Exercise objective: Please restate each line of the data that follows word for word, skipping any image.
-- Data in this exercise follows --
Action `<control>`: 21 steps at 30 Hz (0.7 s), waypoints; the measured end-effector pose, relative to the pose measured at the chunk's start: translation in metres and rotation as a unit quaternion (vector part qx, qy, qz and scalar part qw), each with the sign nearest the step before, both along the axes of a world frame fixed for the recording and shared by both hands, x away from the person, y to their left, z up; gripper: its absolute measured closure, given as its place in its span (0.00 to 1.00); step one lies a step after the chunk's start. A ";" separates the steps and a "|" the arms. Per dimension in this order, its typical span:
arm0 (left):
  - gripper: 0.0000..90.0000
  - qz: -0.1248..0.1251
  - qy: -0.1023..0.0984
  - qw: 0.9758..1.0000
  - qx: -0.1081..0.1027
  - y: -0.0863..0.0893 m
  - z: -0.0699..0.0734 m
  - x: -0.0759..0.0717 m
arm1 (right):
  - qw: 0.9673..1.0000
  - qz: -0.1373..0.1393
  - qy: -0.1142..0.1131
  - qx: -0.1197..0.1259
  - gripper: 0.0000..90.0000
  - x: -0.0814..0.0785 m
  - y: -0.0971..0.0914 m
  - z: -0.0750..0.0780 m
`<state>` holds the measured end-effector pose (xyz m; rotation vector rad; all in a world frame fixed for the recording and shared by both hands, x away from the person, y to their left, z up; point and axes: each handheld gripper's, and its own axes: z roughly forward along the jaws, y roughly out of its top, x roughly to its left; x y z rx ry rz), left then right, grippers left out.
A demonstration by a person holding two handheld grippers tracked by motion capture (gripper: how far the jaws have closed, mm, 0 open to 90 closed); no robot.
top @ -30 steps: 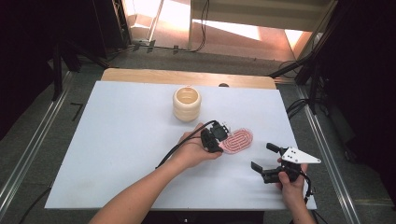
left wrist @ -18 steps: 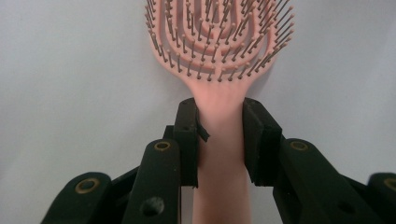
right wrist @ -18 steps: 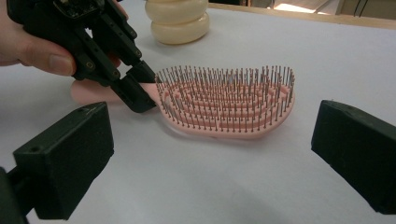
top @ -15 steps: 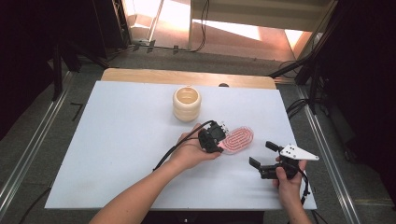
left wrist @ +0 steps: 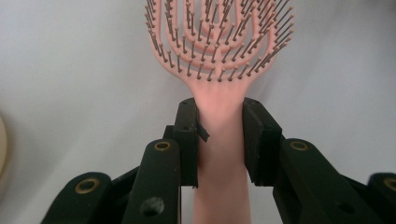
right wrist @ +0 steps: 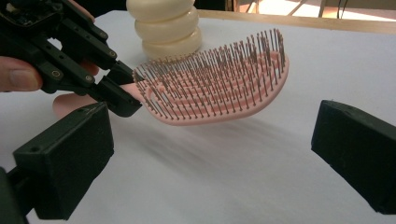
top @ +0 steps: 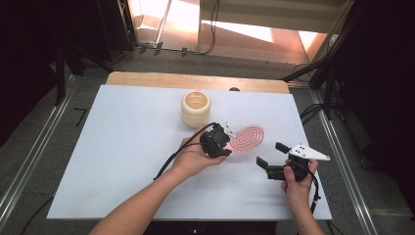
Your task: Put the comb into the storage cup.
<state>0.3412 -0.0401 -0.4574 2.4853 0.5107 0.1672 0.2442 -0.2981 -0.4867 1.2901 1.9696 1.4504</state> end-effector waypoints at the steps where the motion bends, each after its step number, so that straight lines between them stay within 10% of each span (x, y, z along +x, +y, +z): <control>1: 0.79 0.002 -0.006 1.000 -0.005 0.003 0.002 0.000 | 1.000 0.000 -0.002 0.000 0.00 0.001 0.001 0.002; 21: 0.79 0.038 -0.042 0.994 -0.093 0.041 0.022 -0.005 | 0.999 -0.003 0.015 0.052 0.00 0.028 0.040 0.032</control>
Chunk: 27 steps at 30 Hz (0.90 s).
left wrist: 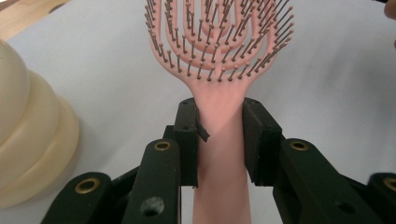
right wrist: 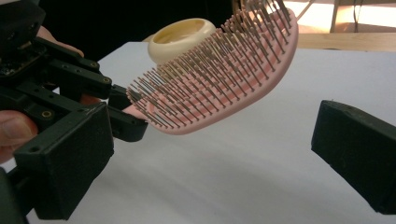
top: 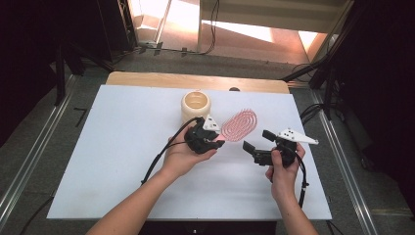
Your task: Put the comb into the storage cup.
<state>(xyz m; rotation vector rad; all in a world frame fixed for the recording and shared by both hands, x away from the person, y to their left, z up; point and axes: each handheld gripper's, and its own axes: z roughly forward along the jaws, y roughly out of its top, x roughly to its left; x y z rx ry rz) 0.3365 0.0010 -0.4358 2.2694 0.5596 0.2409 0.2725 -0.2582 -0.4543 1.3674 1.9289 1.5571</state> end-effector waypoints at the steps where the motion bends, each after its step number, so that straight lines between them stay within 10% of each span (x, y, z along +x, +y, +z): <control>1: 0.79 -0.001 0.002 1.000 -0.001 0.002 0.001 0.000 | 1.000 0.001 -0.002 -0.001 0.00 0.001 0.002 0.001; 27: 0.79 0.017 -0.035 0.997 -0.065 0.028 0.006 -0.014 | 0.996 -0.008 0.004 0.086 0.00 0.026 0.039 0.025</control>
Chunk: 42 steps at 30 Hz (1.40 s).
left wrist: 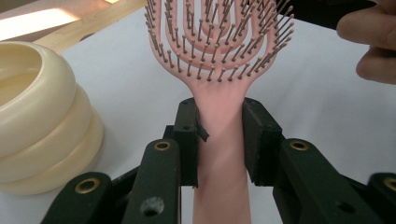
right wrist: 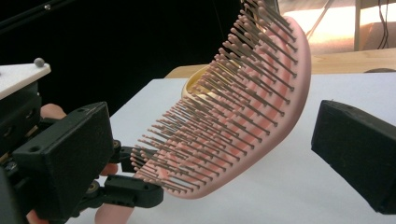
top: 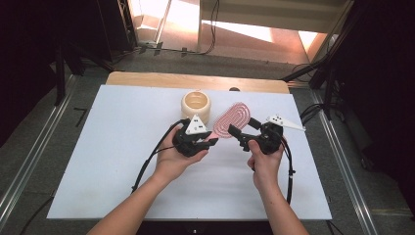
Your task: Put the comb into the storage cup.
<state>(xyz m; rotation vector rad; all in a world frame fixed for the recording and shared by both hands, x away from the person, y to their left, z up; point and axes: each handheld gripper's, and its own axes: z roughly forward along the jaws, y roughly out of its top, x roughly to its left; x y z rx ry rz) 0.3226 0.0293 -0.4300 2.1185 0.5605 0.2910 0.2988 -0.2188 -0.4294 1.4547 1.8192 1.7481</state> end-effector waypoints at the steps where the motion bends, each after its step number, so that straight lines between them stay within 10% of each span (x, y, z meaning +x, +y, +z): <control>1: 0.79 0.001 -0.003 1.000 0.002 0.000 0.000 -0.001 | 1.000 0.002 0.003 0.005 0.00 0.000 0.000 0.000; 15: 0.79 -0.004 -0.015 1.000 -0.015 -0.002 0.000 -0.009 | 0.994 0.007 0.044 0.103 0.06 0.008 -0.001 -0.002; 42: 0.79 -0.004 -0.043 0.999 -0.018 -0.003 -0.007 -0.016 | 0.985 0.006 0.082 0.154 0.60 0.014 0.006 -0.008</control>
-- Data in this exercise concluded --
Output below:
Action `<control>`: 21 steps at 30 Hz (0.7 s), waypoints; the measured end-effector pose, relative to the pose measured at the chunk's start: translation in metres and rotation as a unit quaternion (vector part qx, qy, qz and scalar part qw), each with the sign nearest the step before, both along the axes of a world frame fixed for the recording and shared by both hands, x away from the person, y to their left, z up; gripper: its absolute measured closure, given as its place in its span (0.00 to 1.00); step one lies a step after the chunk's start. A ";" separates the steps and a "|" the arms. Per dimension in this order, its typical span:
arm0 (left):
  - gripper: 0.0000..90.0000
  - qz: -0.1248..0.1251
  - qy: -0.1023..0.0984
  - qw: 0.9758..1.0000
  - qx: -0.1081..0.1027
  - y: -0.0863..0.0893 m
  - z: -0.0699..0.0734 m
  - x: -0.0759..0.0717 m
arm1 (right):
  - qw: 0.9673..1.0000
  - qz: -0.1373..0.1393
  - qy: -0.1142..0.1131
  - qx: -0.1197..0.1259
  - gripper: 0.0000..90.0000
  - x: -0.0814..0.0785 m
  - y: -0.0971..0.0914 m
  - z: -0.0750..0.0780 m
`<state>` holds the measured end-effector pose (xyz m; rotation vector rad; all in a world frame fixed for the recording and shared by both hands, x away from the person, y to their left, z up; point and axes: each handheld gripper's, and its own axes: z roughly forward along the jaws, y roughly out of its top, x roughly to its left; x y z rx ry rz), left then right, grippers left out.
A demonstration by a person holding two handheld grippers tracked by motion capture (gripper: how far the jaws have closed, mm, 0 open to 90 closed); no robot.
top @ -30 steps: 
left wrist @ -18 steps: 
right wrist @ -18 steps: 
top @ -15 steps: 
left wrist @ +0 steps: 
right wrist @ +0 steps: 
top @ +0 steps: 
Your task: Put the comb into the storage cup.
<state>0.3412 -0.0401 -0.4574 2.4853 0.5107 0.1672 0.2442 -0.2981 -0.4867 1.2901 1.9696 1.4504</state> end-effector waypoints at the steps where the motion bends, each after its step number, so that straight lines between them stay within 10% of each span (x, y, z along +x, +y, +z): <control>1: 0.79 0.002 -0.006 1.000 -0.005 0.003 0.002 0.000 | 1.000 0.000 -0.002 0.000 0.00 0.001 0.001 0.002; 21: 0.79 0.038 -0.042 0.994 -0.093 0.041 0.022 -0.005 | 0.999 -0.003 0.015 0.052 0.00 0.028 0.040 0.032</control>
Chunk: 27 steps at 30 Hz (0.90 s).
left wrist: 
right wrist: 
top: 
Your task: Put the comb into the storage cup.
<state>(xyz m; rotation vector rad; all in a world frame fixed for the recording and shared by both hands, x away from the person, y to their left, z up; point and axes: each handheld gripper's, and its own axes: z roughly forward along the jaws, y roughly out of its top, x roughly to its left; x y z rx ry rz) 0.3365 0.0010 -0.4358 2.2694 0.5596 0.2409 0.2725 -0.2582 -0.4543 1.3674 1.9289 1.5571</state> end-effector waypoints at the steps where the motion bends, each after its step number, so that straight lines between them stay within 10% of each span (x, y, z along +x, +y, +z): <control>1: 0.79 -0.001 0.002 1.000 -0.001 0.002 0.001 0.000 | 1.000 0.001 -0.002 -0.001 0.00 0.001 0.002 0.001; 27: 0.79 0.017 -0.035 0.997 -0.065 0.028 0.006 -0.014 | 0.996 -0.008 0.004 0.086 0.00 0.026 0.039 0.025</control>
Chunk: 42 steps at 30 Hz (1.40 s).
left wrist: 
right wrist: 
top: 
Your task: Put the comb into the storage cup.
<state>(xyz m; rotation vector rad; all in a world frame fixed for the recording and shared by both hands, x away from the person, y to their left, z up; point and axes: each handheld gripper's, and its own axes: z roughly forward along the jaws, y roughly out of its top, x roughly to its left; x y z rx ry rz) 0.3226 0.0293 -0.4300 2.1185 0.5605 0.2910 0.2988 -0.2188 -0.4294 1.4547 1.8192 1.7481</state> end-effector waypoints at the steps where the motion bends, each after its step number, so that straight lines between them stay within 10% of each span (x, y, z meaning +x, +y, +z): <control>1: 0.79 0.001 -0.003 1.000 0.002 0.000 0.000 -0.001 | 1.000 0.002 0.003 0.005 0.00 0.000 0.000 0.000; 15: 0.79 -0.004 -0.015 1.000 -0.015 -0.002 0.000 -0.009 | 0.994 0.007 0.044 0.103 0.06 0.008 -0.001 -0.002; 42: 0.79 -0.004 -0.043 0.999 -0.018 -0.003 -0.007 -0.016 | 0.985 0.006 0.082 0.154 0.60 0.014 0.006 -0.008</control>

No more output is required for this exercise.